## EXCERPTED RECORDS

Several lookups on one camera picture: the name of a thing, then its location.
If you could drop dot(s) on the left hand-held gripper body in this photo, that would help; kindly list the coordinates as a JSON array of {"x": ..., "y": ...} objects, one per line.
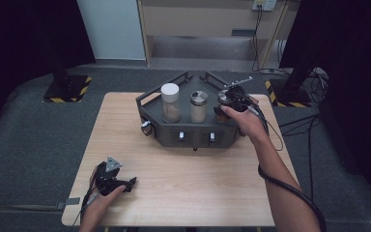
[{"x": 108, "y": 179}]

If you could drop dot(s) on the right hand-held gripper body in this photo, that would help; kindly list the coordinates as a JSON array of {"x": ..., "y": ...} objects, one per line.
[{"x": 240, "y": 101}]

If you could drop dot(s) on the silver-lid jar pale powder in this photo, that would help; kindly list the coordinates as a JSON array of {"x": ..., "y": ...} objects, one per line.
[{"x": 198, "y": 111}]

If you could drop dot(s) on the dark grey corner rack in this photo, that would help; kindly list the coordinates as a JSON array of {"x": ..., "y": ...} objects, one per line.
[{"x": 180, "y": 132}]

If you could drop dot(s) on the white-lid glass jar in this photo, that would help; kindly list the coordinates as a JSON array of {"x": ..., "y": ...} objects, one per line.
[{"x": 170, "y": 93}]

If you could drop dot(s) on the person's right hand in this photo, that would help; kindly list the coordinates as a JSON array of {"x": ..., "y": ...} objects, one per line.
[{"x": 249, "y": 125}]

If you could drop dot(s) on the person's left hand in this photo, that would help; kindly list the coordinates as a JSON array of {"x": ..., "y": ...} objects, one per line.
[{"x": 98, "y": 206}]

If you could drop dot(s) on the grey tape piece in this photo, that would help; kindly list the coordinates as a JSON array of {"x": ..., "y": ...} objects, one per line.
[{"x": 68, "y": 203}]

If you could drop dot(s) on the black stand with striped base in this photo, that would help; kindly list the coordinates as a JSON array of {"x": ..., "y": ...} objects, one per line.
[
  {"x": 291, "y": 93},
  {"x": 66, "y": 90}
]

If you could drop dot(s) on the wooden shelf unit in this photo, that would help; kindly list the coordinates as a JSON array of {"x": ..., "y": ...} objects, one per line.
[{"x": 199, "y": 19}]

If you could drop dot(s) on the black curtain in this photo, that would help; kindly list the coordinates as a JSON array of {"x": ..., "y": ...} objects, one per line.
[
  {"x": 357, "y": 64},
  {"x": 19, "y": 48}
]

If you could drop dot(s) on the white panel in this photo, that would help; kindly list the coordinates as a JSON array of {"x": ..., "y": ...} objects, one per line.
[{"x": 112, "y": 29}]

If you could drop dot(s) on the white wall socket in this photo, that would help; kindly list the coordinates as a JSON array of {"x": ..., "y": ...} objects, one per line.
[{"x": 264, "y": 4}]

## ACTIVITY
Extract every line from the one containing "If you could drop dot(s) on the black curtain" through the last line of the data, inclusive, exactly as written.

## RESULT OF THE TASK
If you could drop dot(s) on the black curtain in this photo, that would help; kindly list the coordinates as a JSON array of {"x": ..., "y": ...} objects, one per line.
[
  {"x": 357, "y": 64},
  {"x": 19, "y": 48}
]

If you could drop dot(s) on the white panel in this photo, that would help; kindly list the coordinates as a JSON array of {"x": ..., "y": ...} objects, one per line.
[{"x": 112, "y": 29}]

If you could drop dot(s) on the white wall socket in this photo, that would help; kindly list the coordinates as a JSON array of {"x": ..., "y": ...} objects, one per line.
[{"x": 264, "y": 4}]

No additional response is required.